This is an extract from June Monthly Digest

This section is written by Clarens Caraccio - Quant Trader at Nibbio

Nowadays in the crypto derivatives market, the perpetual contract is clearly king. While early exchanges like Bitmex offered “inverse” perpetual contracts, a more recent trend embraced by FTX, Binance Futures, and others is about trading “linear” contracts. So what are the differences?

In traditional markets, most of the instruments are actually “linear” contracts, that means that the exposure, i.e. the delta, is a constant. If one gets long 1 “linear” contract on BTC/USD, he will have a delta of 1, regardless of the BTC/USD price. The PNL for such a position is realized in USD: 1 x (Exit Price – Entry Price). It is the basic formula that everyone is familiar with.

However, early crypto derivatives exchanges did not want to deal with USD (probably for regulatory reasons – who wants to get in trouble with the SEC, right?) - but in BTC. It would be great if the collateral could be posted in BTC and the PnL realized in BTC.

Here the “inverse” contract enters the fray. It is still quoted with a BTC/USD price, but the contract quantity is now in USD instead of BTC. The trader gets a constant Dollar delta, but a variable Bitcoin delta, equals to $$\frac{SizeInUSD}{Spot}$$.

His position delta is now a function of the spot. The “inverse” contract PNL formula is:

$$SizeInUsd * (\frac{1}{EntryPrice} – \frac{1}{ExitPrice})$$.

It is a PNL realized in BTC, thus avoiding any interaction with USD.

To get into more details, the “inverse” delta is $\frac{1}{Spot}$, its gamma is $\frac{-1}{Spot^2}$

Being long “inverse” gives negative gamma, that means that hedging the delta will cost money (buy delta at a higher price, sell delta at a lower price), and reciprocally, being short “inverse” will give you a positive gamma (buying delta at a lower price and selling delta at a higher price).

So being long “Inverse” is riskier than being “short”. As the price goes down, the position accumulates more and more delta and puts the trader at a greater risk of liquidation.

Another way of understanding this is, the USD value of the position stays constant, but the value of the BTC collateral posted goes down as BTC/USD goes down, therefore increasing the liquidation risk.

A recent development in the crypto derivatives market has been the linear contracts collateralized with stablecoins, such as USDC, TUSD, etc. and the controversial USDT. FTX falls in this category, accepting stablecoin collateral and trading linear contracts (FTX also accepts non-USD collateral but that will not be discussed in this article). Binance Futures chose to accept only USDT collateral, and offers a contract quoted on the BTC/USDT pair, which can be quite different from the BTC/USD price.
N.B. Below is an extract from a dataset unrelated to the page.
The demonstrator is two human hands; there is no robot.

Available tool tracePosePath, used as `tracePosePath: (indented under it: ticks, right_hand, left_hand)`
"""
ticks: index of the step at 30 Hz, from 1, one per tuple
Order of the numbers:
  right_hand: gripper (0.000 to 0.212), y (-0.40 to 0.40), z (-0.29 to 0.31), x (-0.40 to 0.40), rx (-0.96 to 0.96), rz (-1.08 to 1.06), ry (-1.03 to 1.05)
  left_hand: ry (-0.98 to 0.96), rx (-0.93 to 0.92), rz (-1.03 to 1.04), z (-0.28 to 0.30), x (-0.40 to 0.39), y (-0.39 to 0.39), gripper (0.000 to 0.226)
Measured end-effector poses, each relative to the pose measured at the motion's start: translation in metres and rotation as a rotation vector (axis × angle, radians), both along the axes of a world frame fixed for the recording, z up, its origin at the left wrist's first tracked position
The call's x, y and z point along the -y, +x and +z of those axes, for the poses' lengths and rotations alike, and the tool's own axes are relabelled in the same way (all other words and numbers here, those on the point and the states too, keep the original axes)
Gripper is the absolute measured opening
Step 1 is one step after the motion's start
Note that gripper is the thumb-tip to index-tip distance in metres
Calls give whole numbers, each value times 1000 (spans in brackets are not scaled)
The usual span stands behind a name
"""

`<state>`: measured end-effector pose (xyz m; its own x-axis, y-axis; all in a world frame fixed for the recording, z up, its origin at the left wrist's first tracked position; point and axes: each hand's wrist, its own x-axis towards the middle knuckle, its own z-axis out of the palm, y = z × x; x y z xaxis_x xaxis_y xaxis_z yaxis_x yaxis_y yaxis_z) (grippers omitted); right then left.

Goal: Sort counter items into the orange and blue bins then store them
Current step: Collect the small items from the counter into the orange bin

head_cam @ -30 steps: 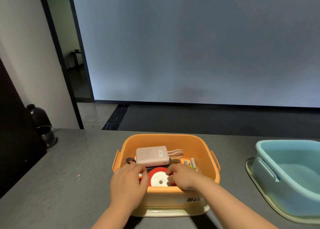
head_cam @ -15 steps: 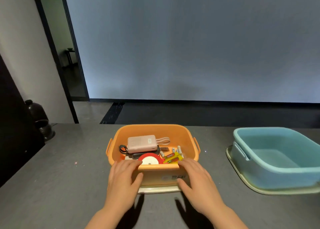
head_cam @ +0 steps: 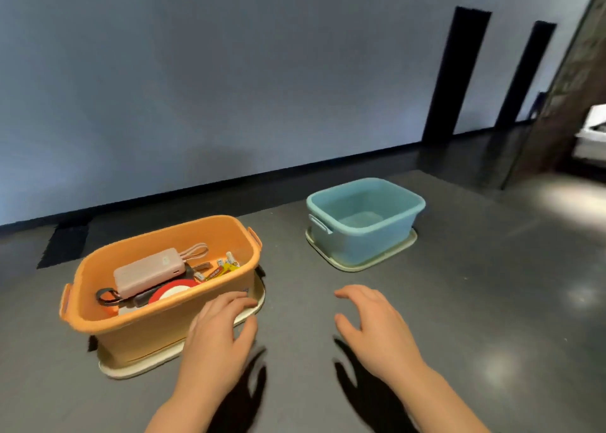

A big advantage of linear contracts collateralized with stablecoins is that with a single collateral currency, a trader can gain exposure to a multitude of currency pairs. Be it BTC/USD or ETH/USD or whatever altcoin/USD, the collateral is still a stablecoin and the PnL realized in stablecoin.

Therefore, a trader does not need to own shitcoins to be able to go long/short on this particular shitcoins perpetual contracts.